Bab 24-1

12.3K 724 82
                                    

Kepada seluruh pembacaku yang setia menunggu Ugly Royale, 

Bab 24-1

 

            Thalia nyaris tersaruk ketidaksadaran abadi tepat saat sebuah ledakan berkumandang tak jauh dari tempatnya berbaring. Serpih bebatuan yang mencatuk kakinya, mendorong matanya untuk membuka lebar. Pipinya yang menyentuh ubin kecokelatan merasakan untaian rambutnya selembab punggungnya. Ketika tangannya hendak menggapai tanah, berupaya berdiri, ia mendapati kenyataan bahwa tangannya masih terbelenggu. Tanpa malaikat pada rangkulannya. Sebuah sensasi dingin menjalari tulang belakangnya.

            Di mana anakku?

Akhirnya kau bangun, ujar Kania. Tergambar depresi di tiap katanya. Bayi kecil itu aman—setidaknya tak cacat luka.

            Dengan kedua lututnya, Thalia beringsut berdiri. Pandangannya tak kabur, namun ia tak mengenali pasti di mana dirinya berada sekarang. Ia tertidur di sebuah lorong yang tampak tradisional, dibangun atas batu bata kecokelatan. Di kiri dan kanannya adalah bayang-bayang kegelapan yang akan membawanya entah. Menyadari kericuhan di balik punggungnya, Thalia memutuskan untuk berbalik, disambut sebuah jendela lebar menampakkan peperangan di bawah sana.

            Ia ada di Kastil Gemma—pandangannya yang dipenuhi pertarungan sudah menjelaskan segalanya. Itu hanya berarti satu hal: Kalia ada entah di sayap bagian mana bangunan ini, menunggu waktu yang tepat untuk memangsa Thalia. Ia hanya perlu menerima undangan Kalia, membunuh wanita tua itu. Lalu, menemui Waisenburg, melarikan diri dari suatu apapun yang membebaninya. Hidup bahagia. Selamanya, dalam pengasingan. Dalam sebuah jati diri baru.

            Pertarungan ini akan mudah bagimu, Thalia. Kalia menguras cukup banyak tenaga dengan menciptakan belenggumu itu. Ditambah pelindung yang ia buat di sekitar kastil—kekuatannya mustahil prima.

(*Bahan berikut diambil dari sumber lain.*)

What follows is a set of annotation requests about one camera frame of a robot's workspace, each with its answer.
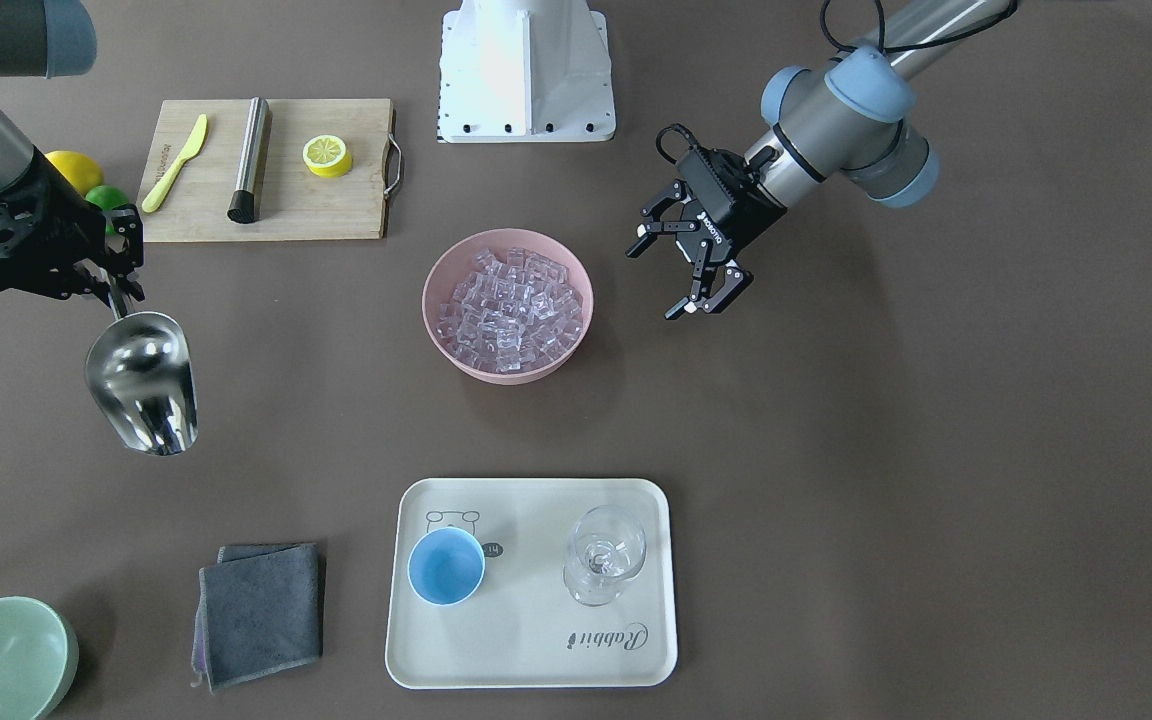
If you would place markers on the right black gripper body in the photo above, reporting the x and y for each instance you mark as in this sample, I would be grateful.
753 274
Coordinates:
54 212

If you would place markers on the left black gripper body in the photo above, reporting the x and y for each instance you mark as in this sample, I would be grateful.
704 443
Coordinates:
748 217

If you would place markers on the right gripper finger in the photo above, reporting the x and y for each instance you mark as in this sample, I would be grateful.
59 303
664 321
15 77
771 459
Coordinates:
117 291
125 249

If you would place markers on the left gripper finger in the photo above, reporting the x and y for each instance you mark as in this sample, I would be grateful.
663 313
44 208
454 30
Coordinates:
688 230
716 277

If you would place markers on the steel ice scoop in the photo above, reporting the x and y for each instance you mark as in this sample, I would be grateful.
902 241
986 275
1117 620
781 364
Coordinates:
139 374

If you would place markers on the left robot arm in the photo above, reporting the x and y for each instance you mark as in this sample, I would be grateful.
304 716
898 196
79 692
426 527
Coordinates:
850 117

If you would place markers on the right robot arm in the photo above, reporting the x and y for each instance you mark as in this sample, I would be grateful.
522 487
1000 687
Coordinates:
44 39

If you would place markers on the clear ice cubes pile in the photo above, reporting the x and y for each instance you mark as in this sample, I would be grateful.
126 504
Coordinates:
512 314

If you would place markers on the blue cup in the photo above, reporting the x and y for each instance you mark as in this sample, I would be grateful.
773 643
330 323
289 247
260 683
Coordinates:
446 566

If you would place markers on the green lime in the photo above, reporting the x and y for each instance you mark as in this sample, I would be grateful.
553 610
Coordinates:
107 198

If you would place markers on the yellow plastic knife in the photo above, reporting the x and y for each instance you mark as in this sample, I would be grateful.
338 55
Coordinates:
191 148

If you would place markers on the upper yellow lemon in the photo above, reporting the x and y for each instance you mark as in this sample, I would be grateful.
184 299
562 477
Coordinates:
78 169

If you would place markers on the steel muddler black tip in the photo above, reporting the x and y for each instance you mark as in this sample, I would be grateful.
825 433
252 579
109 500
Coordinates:
245 196

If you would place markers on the pink bowl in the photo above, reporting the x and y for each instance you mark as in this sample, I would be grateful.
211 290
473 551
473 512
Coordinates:
456 262

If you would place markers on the bamboo cutting board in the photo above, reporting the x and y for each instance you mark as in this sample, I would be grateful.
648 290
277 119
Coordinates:
292 203

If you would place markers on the half lemon slice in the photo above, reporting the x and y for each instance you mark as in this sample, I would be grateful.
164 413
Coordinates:
327 156

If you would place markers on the clear wine glass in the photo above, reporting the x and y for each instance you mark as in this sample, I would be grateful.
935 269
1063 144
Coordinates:
605 551

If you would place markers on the grey folded cloth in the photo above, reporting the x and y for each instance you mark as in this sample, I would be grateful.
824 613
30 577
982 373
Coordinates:
260 612

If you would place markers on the mint green bowl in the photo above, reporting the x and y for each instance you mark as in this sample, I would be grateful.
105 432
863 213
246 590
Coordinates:
38 658

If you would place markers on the cream serving tray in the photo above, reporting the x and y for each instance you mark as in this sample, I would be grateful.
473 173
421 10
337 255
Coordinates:
521 628

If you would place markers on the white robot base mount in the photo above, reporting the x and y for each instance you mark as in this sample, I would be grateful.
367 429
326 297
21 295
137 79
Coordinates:
525 71

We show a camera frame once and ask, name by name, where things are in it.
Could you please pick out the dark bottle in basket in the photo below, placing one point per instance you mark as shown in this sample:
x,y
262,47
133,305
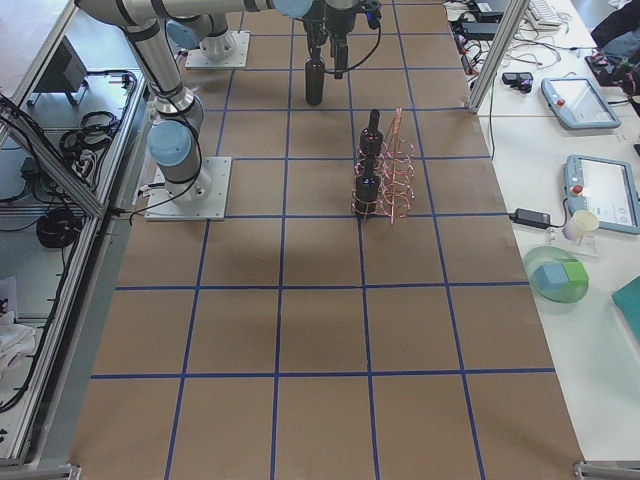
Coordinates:
x,y
371,138
367,184

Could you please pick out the blue teach pendant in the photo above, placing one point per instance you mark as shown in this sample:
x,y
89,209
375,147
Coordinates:
x,y
578,104
604,187

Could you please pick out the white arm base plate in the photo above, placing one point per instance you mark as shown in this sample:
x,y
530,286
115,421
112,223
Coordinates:
x,y
207,199
224,52

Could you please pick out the green foam cube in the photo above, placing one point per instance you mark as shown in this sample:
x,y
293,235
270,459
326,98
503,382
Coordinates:
x,y
575,273

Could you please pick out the dark wine bottle being moved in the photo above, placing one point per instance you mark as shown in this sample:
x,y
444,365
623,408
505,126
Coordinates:
x,y
314,77

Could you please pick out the teal box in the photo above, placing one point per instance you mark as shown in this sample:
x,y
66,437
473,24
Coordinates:
x,y
627,299

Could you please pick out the black power adapter on table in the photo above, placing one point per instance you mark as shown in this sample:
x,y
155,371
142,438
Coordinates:
x,y
531,218

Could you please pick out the blue teach pendant near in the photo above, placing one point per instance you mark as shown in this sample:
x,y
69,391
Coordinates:
x,y
604,187

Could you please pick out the dark bottle in basket left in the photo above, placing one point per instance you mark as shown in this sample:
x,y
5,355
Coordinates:
x,y
367,184

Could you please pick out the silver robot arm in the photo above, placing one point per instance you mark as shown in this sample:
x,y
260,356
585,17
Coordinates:
x,y
150,27
188,32

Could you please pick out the white paper cup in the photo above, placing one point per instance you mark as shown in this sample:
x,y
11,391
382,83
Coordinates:
x,y
581,223

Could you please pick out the copper wire wine basket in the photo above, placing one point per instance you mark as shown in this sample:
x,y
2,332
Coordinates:
x,y
395,168

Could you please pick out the blue teach pendant far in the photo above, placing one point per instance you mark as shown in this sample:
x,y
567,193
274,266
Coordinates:
x,y
578,104

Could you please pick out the dark bottle in basket right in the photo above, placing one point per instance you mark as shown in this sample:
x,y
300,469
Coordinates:
x,y
371,138

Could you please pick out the aluminium frame post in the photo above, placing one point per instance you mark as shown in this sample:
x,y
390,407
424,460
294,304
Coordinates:
x,y
505,33

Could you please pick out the blue foam cube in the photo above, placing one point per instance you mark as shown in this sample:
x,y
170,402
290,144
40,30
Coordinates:
x,y
549,276

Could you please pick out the green glass bowl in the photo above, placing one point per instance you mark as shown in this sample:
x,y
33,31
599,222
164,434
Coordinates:
x,y
544,254

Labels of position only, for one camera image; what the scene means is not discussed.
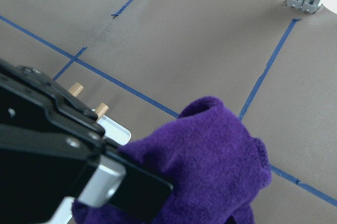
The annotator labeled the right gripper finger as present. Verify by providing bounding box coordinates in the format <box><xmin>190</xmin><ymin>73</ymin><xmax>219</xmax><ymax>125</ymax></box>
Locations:
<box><xmin>1</xmin><ymin>60</ymin><xmax>173</xmax><ymax>223</ymax></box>

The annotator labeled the purple towel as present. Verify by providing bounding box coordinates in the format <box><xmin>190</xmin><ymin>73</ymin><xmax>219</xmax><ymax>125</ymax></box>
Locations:
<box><xmin>71</xmin><ymin>96</ymin><xmax>272</xmax><ymax>224</ymax></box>

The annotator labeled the white towel rack with wooden bars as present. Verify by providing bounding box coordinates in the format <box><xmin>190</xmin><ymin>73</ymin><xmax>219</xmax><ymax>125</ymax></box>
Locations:
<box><xmin>49</xmin><ymin>82</ymin><xmax>132</xmax><ymax>224</ymax></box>

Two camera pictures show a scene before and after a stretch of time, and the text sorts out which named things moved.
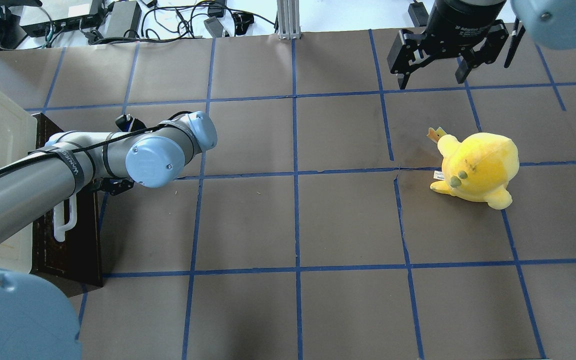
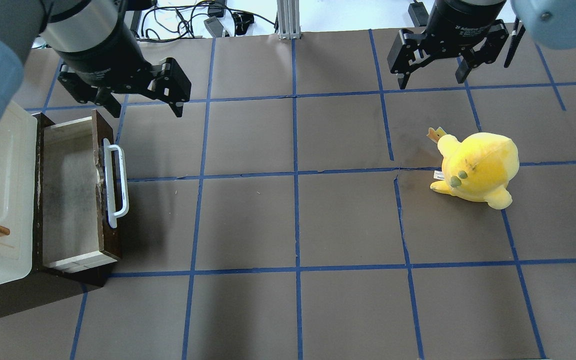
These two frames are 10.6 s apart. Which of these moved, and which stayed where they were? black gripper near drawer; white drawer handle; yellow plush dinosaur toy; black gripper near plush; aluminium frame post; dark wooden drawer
Moved: white drawer handle; dark wooden drawer; black gripper near drawer
Stayed: aluminium frame post; black gripper near plush; yellow plush dinosaur toy
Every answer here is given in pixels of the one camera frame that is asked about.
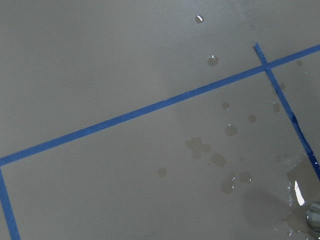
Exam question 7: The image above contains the steel measuring jigger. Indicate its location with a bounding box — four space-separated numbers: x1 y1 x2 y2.
306 201 320 232

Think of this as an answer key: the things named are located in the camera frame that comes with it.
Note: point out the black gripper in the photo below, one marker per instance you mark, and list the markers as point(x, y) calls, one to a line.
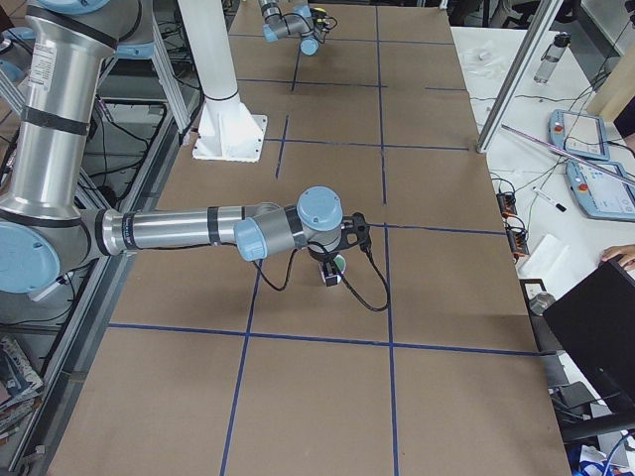
point(318, 256)

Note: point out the light green cup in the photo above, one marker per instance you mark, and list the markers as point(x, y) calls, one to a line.
point(338, 266)

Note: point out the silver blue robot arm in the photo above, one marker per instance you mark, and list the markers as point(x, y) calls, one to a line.
point(299, 22)
point(63, 204)

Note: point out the stack of folded cloths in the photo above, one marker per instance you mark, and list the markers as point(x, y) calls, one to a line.
point(20, 385)

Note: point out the person's hand on mouse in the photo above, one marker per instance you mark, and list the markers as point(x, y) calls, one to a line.
point(624, 254)

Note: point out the black and white pen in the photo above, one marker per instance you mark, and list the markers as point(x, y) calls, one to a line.
point(557, 205)

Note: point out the black laptop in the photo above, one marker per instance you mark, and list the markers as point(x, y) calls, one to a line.
point(594, 323)

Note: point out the upper blue teach pendant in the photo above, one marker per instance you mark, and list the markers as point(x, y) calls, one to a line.
point(579, 134)

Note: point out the blue teach pendant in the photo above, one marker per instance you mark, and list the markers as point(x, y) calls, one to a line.
point(579, 134)
point(599, 195)

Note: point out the lower blue teach pendant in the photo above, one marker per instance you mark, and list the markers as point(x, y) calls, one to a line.
point(599, 195)

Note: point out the clear water bottle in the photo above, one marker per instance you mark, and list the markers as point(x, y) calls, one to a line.
point(552, 56)

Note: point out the white central pedestal column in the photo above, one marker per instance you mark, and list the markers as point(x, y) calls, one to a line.
point(227, 130)

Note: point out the aluminium frame post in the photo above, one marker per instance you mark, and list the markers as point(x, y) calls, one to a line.
point(543, 19)

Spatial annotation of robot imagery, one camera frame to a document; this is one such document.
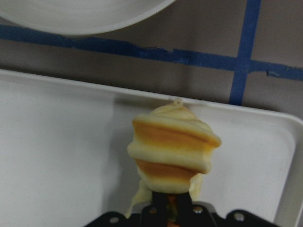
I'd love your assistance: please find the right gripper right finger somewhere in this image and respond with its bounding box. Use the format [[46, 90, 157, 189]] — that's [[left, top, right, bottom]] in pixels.
[[176, 192, 218, 227]]

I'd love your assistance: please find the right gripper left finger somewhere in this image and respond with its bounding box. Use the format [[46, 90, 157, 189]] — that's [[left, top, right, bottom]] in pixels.
[[139, 192, 168, 227]]

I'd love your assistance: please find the croissant bread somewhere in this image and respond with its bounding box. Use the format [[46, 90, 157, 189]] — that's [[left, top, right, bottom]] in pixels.
[[125, 98, 222, 217]]

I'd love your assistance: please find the white plate with lemon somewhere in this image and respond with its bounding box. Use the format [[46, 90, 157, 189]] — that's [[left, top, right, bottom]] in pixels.
[[0, 0, 173, 36]]

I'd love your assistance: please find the cream serving tray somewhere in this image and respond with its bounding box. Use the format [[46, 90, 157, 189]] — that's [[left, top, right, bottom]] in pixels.
[[0, 70, 303, 227]]

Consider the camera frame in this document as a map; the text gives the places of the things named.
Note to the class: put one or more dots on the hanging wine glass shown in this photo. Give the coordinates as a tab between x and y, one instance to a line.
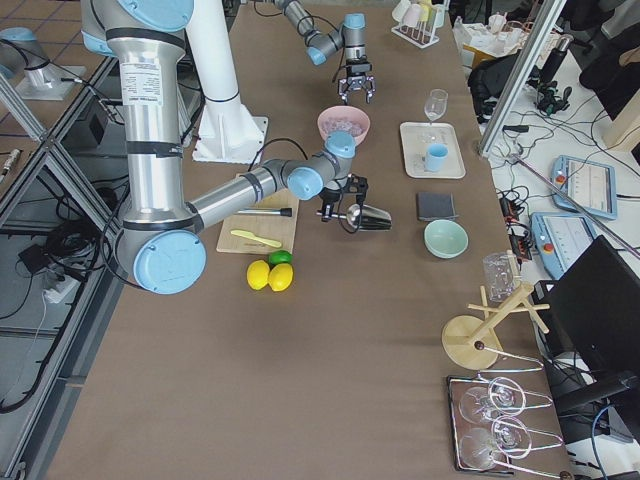
502	444
485	401

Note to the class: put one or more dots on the mint green bowl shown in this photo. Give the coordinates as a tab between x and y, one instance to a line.
445	239

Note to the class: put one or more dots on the light blue cup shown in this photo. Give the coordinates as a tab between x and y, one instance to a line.
435	157

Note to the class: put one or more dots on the black monitor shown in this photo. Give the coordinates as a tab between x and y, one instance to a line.
594	312

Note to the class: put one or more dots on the hanging wine glass lower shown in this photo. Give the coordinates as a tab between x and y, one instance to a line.
502	444

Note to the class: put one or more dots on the white cup rack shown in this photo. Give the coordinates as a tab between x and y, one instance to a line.
425	34

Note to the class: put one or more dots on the bamboo cutting board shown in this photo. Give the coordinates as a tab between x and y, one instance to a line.
274	227

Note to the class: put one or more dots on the wooden cup tree stand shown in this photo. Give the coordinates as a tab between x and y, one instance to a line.
472	342

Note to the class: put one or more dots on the blue teach pendant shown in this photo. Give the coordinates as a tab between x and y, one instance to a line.
591	184
560	239

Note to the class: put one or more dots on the black wine glass rack tray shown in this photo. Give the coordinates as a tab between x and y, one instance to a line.
459	426

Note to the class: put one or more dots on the blue teach pendant lower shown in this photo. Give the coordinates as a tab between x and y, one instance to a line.
560	239

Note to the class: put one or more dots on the pink bowl of ice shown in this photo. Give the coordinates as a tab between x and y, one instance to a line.
344	118

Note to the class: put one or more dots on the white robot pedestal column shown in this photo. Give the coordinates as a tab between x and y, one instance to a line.
227	130

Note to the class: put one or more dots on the yellow plastic knife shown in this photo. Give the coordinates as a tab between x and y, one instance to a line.
253	237

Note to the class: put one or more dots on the yellow lemon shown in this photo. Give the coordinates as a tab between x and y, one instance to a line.
257	274
280	277

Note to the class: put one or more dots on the yellow lemon right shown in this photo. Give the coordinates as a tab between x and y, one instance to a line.
280	277

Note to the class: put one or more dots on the pink cup on rack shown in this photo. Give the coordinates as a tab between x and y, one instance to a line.
411	16

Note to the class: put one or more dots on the green lime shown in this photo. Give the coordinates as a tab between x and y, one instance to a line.
279	257

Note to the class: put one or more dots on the beige serving tray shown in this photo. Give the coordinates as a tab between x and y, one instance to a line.
415	138

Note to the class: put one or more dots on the aluminium frame post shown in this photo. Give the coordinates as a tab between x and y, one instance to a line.
527	58

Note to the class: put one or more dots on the blue teach pendant upper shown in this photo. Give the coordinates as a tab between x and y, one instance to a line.
591	184

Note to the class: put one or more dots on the steel ice scoop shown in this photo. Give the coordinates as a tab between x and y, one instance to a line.
368	218

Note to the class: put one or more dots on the clear glass on stand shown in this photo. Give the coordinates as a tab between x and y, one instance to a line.
502	275

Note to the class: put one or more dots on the yellow lemon left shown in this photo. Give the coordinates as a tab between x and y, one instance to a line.
257	274

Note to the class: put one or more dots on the clear wine glass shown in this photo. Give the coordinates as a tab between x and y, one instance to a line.
436	104

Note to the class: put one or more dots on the steel muddler black tip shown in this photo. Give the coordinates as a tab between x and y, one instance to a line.
286	212

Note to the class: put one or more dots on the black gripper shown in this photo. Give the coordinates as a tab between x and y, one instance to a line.
357	70
334	197

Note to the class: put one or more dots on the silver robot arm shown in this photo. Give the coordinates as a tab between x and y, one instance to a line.
348	39
158	243

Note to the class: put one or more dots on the hanging wine glass upper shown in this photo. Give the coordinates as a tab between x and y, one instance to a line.
485	401

            Thalia menolehkan kepalanya ke kanan dan kiri. Lorong mana yang harus kupilih? Kiri atau kanan?

            Kania mendengus. Kau tahu belenggu itu mengurung dan membatasi kekuatanku.

            Kalau begitu, kanan. Tungkai Thalia maju ke kanan. Banyak ledakan menampar sisi badan kastil berkali-kali. Terkadang, cahayanya membutakan Thalia. Bunyinya memekakkan telinganya. Dan serpih yang jatuh tak jarang melukai kakinya. Kendati demikian, langkahnya terus maju, tekadnya penuh, jantungnya berpacu.

            Sebuah guncangan menggetarkan tiap langkahnya. Mengombang-ambingkan jalan yang harusnya ia lalui. Bagai foto lama yang perlahan memudar, lorong panjang itu berubah jadi sebuah lingkaran tangga yang berlumut. Obor-obor pada sisi dinding mendadak memetik api, menerangi jalan tak berujung tersebut.

            Kalia merubah denah kastil, jelas Kania.

            Jadi, apakah melangkah turun merupakan gagasan yang bagus? Ujung kaki Thalia menyentuh anak tangga pertama. Kekuatan magis menghipnotis Thalia bagai angin yang menepis rasionalitas pikirannya. Bisik demi bisik doa dan mantra lirih memenuhi pendengarannya. Sementara kulitnya bergidik ngeri saat merasakan sensasi darah yang jatuh menyisiri kulitnya.

            Thalia mendongak, mencari-cari di mana darah yang tadi ia rasakan. Namun, nihil. Matanya hanya menemui langit-langit bawah tanah yang kotor. Penuh keyakinan bahwa Kalia menunggunya di bawah sana, Thalia mulai menuruni tangga tersebut. Amis darah kian pekat menusuk penciumannya seiring langkah turunnya.